* [HOW TO COMPLETE THIS TASK]: Using the listing below, select the lines with the word "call" and copy them.

* [MATERIAL PROVIDED]:

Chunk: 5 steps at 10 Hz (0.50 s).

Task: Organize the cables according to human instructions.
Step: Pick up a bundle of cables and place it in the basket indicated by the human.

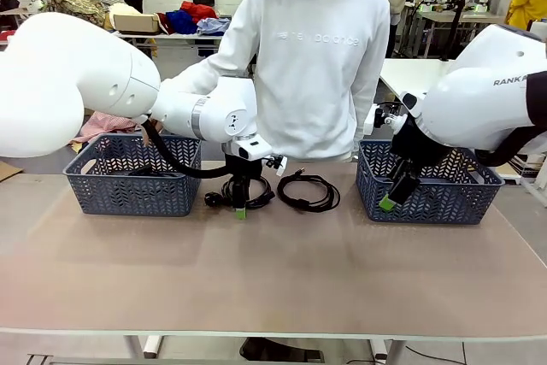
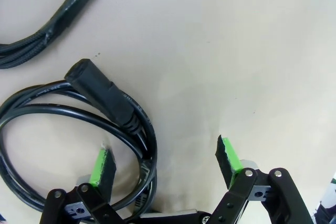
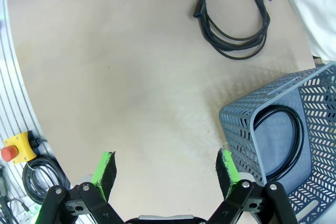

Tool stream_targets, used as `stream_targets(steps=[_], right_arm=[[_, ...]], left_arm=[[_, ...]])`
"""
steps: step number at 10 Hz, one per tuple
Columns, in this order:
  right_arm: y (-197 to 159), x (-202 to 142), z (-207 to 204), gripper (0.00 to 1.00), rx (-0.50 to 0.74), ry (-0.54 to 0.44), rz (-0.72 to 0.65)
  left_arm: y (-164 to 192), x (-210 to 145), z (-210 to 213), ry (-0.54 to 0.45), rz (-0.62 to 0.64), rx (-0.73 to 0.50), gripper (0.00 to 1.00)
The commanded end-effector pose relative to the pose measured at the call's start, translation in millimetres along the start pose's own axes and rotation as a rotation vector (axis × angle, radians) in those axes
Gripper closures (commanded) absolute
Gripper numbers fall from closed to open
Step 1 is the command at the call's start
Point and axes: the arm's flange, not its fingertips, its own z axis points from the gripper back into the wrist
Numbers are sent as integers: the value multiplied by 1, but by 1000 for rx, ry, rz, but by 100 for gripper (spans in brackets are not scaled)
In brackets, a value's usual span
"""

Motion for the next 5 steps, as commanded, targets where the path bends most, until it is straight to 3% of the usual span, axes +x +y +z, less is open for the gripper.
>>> stream_targets(steps=[1,5], right_arm=[[0,1,1,0,-7,-3,-6],[0,1,1,0,-7,-3,-6]], left_arm=[[-9,-4,-3,-30,31,-12,0],[-12,-6,-4,-35,43,-6,0]])
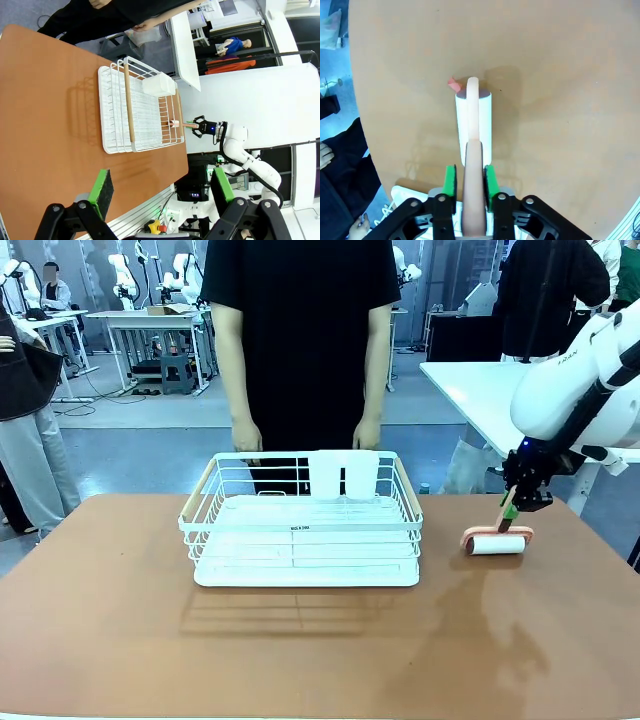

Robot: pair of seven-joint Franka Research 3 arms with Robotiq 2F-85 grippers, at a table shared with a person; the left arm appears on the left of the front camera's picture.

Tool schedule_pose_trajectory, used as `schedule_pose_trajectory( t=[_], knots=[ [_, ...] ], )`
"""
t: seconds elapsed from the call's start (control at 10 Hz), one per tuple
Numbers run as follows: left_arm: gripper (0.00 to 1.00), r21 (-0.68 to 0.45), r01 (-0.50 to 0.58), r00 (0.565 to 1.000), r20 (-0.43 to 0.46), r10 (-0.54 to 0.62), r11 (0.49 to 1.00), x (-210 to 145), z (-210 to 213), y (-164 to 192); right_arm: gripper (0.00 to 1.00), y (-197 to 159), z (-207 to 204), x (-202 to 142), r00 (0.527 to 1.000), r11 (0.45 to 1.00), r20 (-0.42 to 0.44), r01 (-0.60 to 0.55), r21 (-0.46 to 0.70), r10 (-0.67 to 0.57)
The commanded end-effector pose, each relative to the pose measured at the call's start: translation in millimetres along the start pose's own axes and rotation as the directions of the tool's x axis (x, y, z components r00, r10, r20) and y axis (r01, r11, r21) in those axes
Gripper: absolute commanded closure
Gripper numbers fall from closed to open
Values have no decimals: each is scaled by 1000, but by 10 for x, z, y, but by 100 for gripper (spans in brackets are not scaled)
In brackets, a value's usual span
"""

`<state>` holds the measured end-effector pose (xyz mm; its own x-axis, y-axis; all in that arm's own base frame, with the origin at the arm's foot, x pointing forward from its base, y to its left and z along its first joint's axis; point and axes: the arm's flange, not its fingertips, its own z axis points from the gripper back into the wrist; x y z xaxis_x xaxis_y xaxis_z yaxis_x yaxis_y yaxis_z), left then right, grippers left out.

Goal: Clean the table.
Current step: Place the Lint Roller down when the Dish drying rack is positioned in the middle of the table.

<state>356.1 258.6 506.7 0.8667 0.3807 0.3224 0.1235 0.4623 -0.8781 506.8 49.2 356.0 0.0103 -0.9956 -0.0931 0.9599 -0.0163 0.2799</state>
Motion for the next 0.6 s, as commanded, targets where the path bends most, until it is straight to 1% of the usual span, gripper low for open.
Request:
schedule_pose_trajectory(
  t=[0.0,0.2,0.3,0.5],
  knots=[
    [0,-13,7,1000,6,-7,1000,-4,27,-17,47,33,-39,-36,1000,1000,-6,13,13,-12],
    [0,-13,7,1000,6,-7,1000,-4,27,-17,13,13,-8,-33,1000,1000,5,17,10,-17],
    [0,-13,7,1000,6,-7,1000,-4,27,-17,0,-23,37,-51,1000,1000,9,22,-1,-22],
    [0,-13,7,1000,6,-7,1000,-4,27,-17,0,-174,243,-88,999,998,21,31,-54,-30]
  ],
)
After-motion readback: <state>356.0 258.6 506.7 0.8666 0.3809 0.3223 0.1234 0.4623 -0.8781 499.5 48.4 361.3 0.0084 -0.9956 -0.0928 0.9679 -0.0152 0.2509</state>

* [FINISHED TASK]:
The commanded end-effector pose relative to the pose measured at the call's start, translation in millimetres along the start pose's own axes and rotation as a rotation vector (axis × angle, radians) in those axes
Step 1 is the command at the call's start
t: seconds elapsed from the call's start (control at 10 Hz), one per tuple
The commanded end-effector pose, each relative to the pose measured at the call's start: translation in millimetres along the start pose's own axes and rotation as the directions of the tool's x axis (x, y, z components r00, r10, r20) and y axis (r01, r11, r21) in those axes

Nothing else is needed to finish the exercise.